Work required: What you return has to match the listing below line for line.

Exercise data:
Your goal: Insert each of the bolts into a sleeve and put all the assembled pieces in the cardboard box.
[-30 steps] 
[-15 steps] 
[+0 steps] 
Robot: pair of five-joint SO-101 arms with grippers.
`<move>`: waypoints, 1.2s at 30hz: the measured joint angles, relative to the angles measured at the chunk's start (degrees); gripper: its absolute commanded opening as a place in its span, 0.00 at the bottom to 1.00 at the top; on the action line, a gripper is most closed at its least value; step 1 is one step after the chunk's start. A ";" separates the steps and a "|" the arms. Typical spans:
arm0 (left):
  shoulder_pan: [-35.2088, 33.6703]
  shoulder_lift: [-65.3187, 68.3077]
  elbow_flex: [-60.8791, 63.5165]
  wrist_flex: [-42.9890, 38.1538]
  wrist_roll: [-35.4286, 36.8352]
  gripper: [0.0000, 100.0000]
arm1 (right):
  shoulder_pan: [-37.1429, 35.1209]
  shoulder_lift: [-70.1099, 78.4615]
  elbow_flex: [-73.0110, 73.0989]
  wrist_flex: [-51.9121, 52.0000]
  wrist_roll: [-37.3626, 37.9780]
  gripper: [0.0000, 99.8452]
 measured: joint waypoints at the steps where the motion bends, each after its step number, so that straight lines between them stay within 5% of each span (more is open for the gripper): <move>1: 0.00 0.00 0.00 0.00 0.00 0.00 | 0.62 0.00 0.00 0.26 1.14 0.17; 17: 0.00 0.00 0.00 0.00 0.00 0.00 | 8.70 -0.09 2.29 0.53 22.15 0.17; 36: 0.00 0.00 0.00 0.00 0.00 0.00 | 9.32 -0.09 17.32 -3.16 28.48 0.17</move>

Solution for this problem:
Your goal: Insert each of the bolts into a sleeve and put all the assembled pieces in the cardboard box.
[-30 steps] 
[-15 steps] 
[+0 steps] 
Robot: pair of five-joint SO-101 arms with grippers.
`<move>`: waypoints, 1.2s at 30hz: the measured joint angles, relative to the angles measured at the chunk's start (degrees); gripper: its absolute commanded opening as a place in its span, 0.00 at the bottom to 1.00 at the top; on the action line, a gripper is most closed at its least value; step 1 is one step after the chunk's start. A ";" separates the steps and a "|" the arms. Typical spans:
arm0 (left):
  shoulder_pan: [-35.2088, 33.6703]
  shoulder_lift: [-65.3187, 68.3077]
  elbow_flex: [-60.8791, 63.5165]
  wrist_flex: [-42.9890, 38.1538]
  wrist_roll: [-35.4286, 36.8352]
  gripper: [0.0000, 100.0000]
arm1 (right):
  shoulder_pan: [-37.1429, 35.1209]
  shoulder_lift: [-70.1099, 78.4615]
  elbow_flex: [-73.0110, 73.0989]
  wrist_flex: [-51.9121, 52.0000]
  wrist_roll: [-37.3626, 37.9780]
  gripper: [0.0000, 99.8452]
 measured: joint waypoints at the steps where the motion bends, each after its step number, so that straight lines between them stay within 5% of each span (more is open for the gripper): <move>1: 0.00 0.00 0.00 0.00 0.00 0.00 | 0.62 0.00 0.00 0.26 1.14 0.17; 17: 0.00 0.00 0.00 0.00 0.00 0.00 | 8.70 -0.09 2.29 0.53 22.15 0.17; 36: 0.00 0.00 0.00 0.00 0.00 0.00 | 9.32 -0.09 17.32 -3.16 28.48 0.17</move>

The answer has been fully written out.